| Subject: Re: Are aliens hiding their messages? (was: Fermi paradox) |
| From: Thomas Womack |
| Date: 02/08/2003, 12:55 |
| Newsgroups: rec.arts.sf.science,sci.astro.seti,alt.sci.seti |
In article <T1059813797@djwhome.demon.co.uk>,
David Woolley <david@djwhome.demon.co.uk> wrote:
I'm slightly surprised that people aren't doing that already; or is
it not reasonable to detect at a couple of parsecs out a signal beamed
with a three-kilowatt signal from an antenna costing $5000 (figures picked
It's not reasonable. The SETI@Home sensitivity is around 1GW EIRP
at 1 parsec, so you would need an antenna gain of around 60dB.

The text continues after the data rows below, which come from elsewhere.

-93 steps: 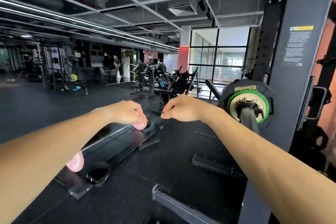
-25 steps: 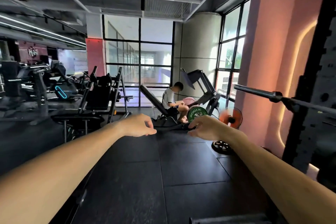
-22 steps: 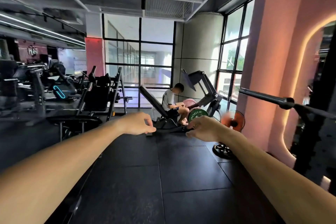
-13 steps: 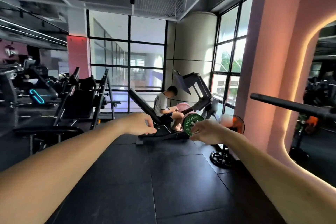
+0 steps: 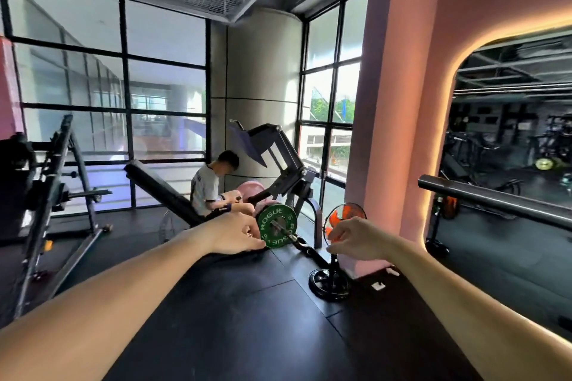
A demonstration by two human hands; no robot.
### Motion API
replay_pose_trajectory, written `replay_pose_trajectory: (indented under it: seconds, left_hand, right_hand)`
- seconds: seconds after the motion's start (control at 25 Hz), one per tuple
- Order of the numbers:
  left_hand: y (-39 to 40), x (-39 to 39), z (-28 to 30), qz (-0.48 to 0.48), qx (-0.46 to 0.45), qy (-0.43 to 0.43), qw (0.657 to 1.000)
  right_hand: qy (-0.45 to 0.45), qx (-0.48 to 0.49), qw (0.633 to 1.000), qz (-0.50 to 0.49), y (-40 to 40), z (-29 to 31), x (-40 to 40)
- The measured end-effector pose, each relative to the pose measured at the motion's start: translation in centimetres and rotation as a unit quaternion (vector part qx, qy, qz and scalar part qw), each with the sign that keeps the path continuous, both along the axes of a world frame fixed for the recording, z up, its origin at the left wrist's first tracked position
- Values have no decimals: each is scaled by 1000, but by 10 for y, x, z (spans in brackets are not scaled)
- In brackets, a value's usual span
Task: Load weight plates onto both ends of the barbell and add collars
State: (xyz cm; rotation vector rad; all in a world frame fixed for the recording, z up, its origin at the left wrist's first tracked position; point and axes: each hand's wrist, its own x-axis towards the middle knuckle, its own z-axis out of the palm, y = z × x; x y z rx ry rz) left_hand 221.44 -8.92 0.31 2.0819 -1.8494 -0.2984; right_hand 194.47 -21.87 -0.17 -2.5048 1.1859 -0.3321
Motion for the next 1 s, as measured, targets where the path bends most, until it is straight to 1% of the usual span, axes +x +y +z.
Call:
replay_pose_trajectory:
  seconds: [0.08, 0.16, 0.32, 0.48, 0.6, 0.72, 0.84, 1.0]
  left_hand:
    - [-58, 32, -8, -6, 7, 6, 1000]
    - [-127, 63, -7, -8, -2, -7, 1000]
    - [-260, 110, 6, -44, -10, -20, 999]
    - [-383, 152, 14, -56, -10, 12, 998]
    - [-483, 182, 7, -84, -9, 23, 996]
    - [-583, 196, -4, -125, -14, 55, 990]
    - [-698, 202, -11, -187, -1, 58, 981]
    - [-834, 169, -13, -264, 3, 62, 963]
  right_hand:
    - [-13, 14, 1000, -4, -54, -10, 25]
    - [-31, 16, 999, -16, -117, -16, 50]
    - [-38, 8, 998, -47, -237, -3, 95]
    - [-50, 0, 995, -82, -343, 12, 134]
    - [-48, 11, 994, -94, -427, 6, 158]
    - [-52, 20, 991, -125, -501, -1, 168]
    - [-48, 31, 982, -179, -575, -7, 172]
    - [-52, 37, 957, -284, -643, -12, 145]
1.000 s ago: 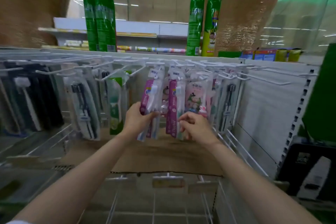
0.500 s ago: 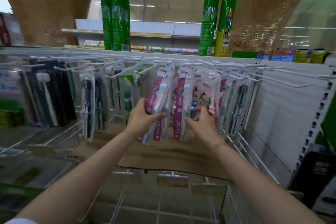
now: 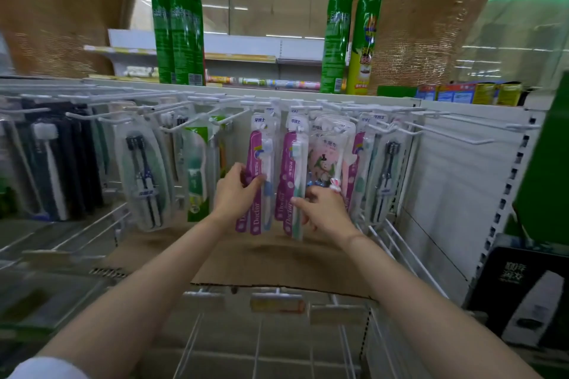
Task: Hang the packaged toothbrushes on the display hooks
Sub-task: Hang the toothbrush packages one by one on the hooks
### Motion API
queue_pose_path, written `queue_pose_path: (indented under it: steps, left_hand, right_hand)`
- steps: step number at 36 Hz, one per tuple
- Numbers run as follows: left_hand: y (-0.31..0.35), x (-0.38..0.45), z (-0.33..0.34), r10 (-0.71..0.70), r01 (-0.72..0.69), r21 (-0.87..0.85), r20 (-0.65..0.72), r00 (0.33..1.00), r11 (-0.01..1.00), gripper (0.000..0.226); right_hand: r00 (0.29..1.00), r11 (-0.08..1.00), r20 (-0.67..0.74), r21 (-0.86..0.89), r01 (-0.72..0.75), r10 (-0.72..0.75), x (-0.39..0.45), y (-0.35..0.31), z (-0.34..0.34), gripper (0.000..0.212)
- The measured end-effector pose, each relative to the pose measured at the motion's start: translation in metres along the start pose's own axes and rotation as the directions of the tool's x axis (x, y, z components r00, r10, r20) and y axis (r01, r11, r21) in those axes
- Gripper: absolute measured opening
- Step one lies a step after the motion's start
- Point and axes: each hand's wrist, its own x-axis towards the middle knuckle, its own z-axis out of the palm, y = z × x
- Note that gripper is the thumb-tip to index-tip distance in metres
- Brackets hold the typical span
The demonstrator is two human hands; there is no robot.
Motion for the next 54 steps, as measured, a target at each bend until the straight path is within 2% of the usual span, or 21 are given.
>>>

That's roughly what I expected; though I hadn't quite realised SETI
was such an Arecibo-shall-speak-unto-Arecibo project. I would have
picked a frequency a good deal less than 23cm to avoid the enormous-
dish issue; but I know sufficiently little about radio that I have
no idea whether transmitting at 1cm = 300GHz is reasonable. I
suspect not, especially not in a 10^-10 frequency band.
Umm. I know an amateur astronomer with a 90cm reflecting telescope,
which is starting to get quite exciting antenna gains at 500nm, but
whilst a kilowatt of light is trivial to produce, a kilowatt of light
in a specific tenth-of-an-Angstrom band isn't (and you probably need
much sharper than a tenth of an Angstom, even if you transmit straight
in the middle of a Fraunhofer line). Also the signalling becomes
rather obvious through scattering off atmospheric dust, and given the
treaty issue it's rather unwise to signal in a way
green-pillar-in-the-sky obvious to the entire population of Perth.
I have no idea how elaborate the hardware used for laser ranging to
the Moon was, though I don't recall the telescope being that enormous.